··· Source data ···

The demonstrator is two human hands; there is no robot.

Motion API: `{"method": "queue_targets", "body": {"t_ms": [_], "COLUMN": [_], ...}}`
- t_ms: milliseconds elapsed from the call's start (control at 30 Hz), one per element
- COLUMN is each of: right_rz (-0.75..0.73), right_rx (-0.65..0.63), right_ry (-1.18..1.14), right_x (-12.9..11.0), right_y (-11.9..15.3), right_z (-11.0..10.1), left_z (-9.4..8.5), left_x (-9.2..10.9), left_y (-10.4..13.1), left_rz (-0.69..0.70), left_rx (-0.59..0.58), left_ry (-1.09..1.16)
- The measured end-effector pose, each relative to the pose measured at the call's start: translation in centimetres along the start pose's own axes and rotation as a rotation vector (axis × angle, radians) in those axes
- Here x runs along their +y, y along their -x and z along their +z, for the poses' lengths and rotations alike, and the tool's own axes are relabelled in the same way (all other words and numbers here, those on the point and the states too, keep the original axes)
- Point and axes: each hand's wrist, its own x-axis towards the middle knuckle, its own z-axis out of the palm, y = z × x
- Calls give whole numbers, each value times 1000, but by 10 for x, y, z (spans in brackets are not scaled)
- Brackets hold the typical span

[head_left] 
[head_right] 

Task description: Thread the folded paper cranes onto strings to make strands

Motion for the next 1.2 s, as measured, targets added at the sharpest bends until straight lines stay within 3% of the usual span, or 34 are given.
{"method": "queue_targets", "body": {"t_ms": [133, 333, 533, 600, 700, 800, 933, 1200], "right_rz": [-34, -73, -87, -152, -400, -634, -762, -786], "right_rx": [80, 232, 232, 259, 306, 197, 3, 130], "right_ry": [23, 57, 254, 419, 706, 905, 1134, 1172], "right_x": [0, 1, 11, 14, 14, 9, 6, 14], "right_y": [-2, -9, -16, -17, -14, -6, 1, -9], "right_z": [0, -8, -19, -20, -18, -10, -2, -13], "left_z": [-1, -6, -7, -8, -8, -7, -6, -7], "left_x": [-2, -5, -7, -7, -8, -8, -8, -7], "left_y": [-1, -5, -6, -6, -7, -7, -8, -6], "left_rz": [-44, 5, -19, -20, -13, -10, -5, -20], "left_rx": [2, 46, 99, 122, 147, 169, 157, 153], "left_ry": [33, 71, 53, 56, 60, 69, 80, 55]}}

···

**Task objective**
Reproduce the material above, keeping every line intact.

**Solution to this task**
The demonstrator is two human hands; there is no robot.

Motion API: `{"method": "queue_targets", "body": {"t_ms": [_], "COLUMN": [_], ...}}`
- t_ms: milliseconds elapsed from the call's start (control at 30 Hz), one per element
- COLUMN is each of: right_rz (-0.75..0.73), right_rx (-0.65..0.63), right_ry (-1.18..1.14), right_x (-12.9..11.0), right_y (-11.9..15.3), right_z (-11.0..10.1), left_z (-9.4..8.5), left_x (-9.2..10.9), left_y (-10.4..13.1), left_rz (-0.69..0.70), left_rx (-0.59..0.58), left_ry (-1.09..1.16)
- The measured end-effector pose, each relative to the pose measured at the call's start: translation in centimetres along the start pose's own axes and rotation as a rotation vector (axis × angle, radians) in those axes
- Here x runs along their +y, y along their -x and z along their +z, for the poses' lengths and rotations alike, and the tool's own axes are relabelled in the same way (all other words and numbers here, those on the point and the states too, keep the original axes)
- Point and axes: each hand's wrist, its own x-axis towards the middle knuckle, its own z-axis out of the palm, y = z × x
- Calls give whole numbers, each value times 1000, but by 10 for x, y, z (spans in brackets are not scaled)
- Brackets hold the typical span

[head_left] 
[head_right] 

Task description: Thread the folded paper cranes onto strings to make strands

Motion for the next 1.2 s, as measured, targets added at the sharpest bends until straight lines stay within 3% of the usual span, or 34 are given.
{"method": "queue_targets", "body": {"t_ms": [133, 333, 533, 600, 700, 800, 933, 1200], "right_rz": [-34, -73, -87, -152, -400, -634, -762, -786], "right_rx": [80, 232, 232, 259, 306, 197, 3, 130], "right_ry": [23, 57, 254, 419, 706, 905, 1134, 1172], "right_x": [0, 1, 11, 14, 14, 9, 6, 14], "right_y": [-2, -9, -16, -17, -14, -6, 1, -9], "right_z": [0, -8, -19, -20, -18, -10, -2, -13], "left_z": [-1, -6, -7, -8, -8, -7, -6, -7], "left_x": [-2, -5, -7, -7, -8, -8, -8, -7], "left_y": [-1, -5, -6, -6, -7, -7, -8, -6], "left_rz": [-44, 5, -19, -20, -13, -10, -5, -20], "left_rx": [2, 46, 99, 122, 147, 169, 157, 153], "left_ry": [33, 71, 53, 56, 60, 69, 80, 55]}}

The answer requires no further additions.